### Your goal
Set down, please, without alteration, the lines of the entries below from the first through the one containing "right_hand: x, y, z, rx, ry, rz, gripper".

### Extracted entries
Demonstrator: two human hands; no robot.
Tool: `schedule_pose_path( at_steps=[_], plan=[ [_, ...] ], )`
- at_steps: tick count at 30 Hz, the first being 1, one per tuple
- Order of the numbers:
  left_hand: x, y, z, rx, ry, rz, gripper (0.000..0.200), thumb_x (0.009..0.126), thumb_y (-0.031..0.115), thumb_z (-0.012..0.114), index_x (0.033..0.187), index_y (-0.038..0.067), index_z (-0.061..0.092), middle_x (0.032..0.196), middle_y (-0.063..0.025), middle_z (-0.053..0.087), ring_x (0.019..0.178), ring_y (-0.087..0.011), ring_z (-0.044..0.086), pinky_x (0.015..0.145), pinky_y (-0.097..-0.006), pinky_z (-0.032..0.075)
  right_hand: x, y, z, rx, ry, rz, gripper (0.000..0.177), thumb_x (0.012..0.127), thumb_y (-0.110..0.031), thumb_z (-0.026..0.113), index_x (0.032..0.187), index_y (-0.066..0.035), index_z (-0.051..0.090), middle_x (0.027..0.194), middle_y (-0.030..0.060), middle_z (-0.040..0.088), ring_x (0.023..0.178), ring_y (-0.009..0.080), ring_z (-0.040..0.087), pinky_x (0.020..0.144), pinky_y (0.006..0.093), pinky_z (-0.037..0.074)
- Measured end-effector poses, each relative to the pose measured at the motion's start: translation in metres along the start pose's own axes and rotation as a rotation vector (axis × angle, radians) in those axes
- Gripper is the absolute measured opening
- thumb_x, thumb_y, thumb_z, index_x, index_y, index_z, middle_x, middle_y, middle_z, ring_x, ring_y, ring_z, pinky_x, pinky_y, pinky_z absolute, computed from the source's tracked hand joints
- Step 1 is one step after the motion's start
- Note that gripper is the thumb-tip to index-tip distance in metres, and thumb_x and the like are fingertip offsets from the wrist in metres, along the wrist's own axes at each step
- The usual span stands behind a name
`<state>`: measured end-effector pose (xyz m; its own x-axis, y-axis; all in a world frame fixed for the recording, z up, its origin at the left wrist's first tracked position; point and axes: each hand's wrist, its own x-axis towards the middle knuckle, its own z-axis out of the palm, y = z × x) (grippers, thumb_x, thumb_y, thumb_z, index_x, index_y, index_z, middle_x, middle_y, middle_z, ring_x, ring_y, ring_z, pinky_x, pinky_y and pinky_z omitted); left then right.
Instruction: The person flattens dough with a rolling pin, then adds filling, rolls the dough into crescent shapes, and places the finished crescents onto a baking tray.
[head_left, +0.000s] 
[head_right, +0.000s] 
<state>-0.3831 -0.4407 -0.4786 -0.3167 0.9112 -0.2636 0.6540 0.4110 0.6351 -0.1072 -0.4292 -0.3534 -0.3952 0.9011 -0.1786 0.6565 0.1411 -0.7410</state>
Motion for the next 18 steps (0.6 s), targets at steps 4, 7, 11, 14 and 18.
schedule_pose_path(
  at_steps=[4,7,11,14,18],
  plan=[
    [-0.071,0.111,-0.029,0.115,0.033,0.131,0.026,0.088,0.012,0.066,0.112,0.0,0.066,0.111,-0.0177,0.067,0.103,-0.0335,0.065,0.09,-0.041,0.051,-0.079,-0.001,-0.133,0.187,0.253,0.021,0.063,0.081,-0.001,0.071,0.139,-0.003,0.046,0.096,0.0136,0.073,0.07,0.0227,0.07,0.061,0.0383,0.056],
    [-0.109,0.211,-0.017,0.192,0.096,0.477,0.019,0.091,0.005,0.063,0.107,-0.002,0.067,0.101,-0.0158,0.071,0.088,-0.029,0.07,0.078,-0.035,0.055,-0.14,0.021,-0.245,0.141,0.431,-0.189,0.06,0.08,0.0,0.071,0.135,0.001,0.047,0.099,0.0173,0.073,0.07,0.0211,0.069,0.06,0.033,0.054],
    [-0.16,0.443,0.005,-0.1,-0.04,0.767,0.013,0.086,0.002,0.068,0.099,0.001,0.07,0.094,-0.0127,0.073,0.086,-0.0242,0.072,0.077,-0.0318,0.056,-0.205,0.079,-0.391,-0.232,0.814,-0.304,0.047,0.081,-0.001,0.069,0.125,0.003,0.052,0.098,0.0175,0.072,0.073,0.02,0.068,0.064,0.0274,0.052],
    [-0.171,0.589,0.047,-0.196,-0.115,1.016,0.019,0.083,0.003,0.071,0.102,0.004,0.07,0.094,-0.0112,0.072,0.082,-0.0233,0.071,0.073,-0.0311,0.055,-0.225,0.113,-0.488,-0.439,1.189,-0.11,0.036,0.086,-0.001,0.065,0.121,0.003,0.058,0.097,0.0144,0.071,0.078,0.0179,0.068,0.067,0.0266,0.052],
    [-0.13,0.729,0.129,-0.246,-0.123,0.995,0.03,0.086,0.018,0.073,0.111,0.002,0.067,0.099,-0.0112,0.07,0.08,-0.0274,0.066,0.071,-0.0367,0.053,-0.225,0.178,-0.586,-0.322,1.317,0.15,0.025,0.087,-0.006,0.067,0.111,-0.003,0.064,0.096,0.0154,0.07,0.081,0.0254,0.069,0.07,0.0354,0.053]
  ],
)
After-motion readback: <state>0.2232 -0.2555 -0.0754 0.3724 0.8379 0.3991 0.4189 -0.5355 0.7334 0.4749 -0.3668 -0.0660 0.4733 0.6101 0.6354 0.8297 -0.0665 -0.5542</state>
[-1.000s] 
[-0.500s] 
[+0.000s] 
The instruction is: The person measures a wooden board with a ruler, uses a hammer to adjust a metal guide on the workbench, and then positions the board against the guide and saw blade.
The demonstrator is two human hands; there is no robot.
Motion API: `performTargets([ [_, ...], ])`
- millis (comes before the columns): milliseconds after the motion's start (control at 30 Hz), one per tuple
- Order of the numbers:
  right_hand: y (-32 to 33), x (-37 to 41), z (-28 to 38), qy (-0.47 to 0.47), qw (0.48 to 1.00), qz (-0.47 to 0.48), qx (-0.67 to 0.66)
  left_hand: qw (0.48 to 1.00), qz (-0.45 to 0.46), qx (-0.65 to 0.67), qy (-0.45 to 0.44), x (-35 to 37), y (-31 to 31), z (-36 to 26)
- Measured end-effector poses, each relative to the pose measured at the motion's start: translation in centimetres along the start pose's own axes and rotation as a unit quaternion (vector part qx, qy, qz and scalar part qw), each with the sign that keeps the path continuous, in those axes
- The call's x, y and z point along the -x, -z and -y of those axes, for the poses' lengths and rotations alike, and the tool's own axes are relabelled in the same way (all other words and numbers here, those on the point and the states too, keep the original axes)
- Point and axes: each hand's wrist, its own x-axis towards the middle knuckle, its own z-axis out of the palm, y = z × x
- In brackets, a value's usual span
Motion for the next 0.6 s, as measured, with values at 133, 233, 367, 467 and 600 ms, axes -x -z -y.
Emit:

### Written response
Demonstrator: two human hands; no robot.
Tool: `schedule_pose_path( at_steps=[_], plan=[ [_, ...] ], )`
- at_steps: tick count at 30 Hz, the first being 1, one per tuple
- Order of the numbers:
  left_hand: x, y, z, rx, ry, rz, gripper (0.000..0.200), thumb_x (0.009..0.126), thumb_y (-0.031..0.115), thumb_z (-0.012..0.114), index_x (0.033..0.187), index_y (-0.038..0.067), index_z (-0.061..0.092), middle_x (0.032..0.196), middle_y (-0.063..0.025), middle_z (-0.053..0.087), ring_x (0.019..0.178), ring_y (-0.087..0.011), ring_z (-0.044..0.086), pinky_x (0.015..0.145), pinky_y (-0.097..-0.006), pinky_z (-0.032..0.075)
  right_hand: x, y, z, rx, ry, rz, gripper (0.000..0.177), thumb_x (0.012..0.127), thumb_y (-0.110..0.031), thumb_z (-0.026..0.113), index_x (0.032..0.187), index_y (-0.066..0.035), index_z (-0.051..0.090), middle_x (0.027..0.194), middle_y (-0.030..0.060), middle_z (-0.040..0.088), ring_x (0.023..0.178), ring_y (-0.009..0.080), ring_z (-0.040..0.087), pinky_x (0.020..0.144), pinky_y (0.006..0.093), pinky_z (-0.037..0.074)

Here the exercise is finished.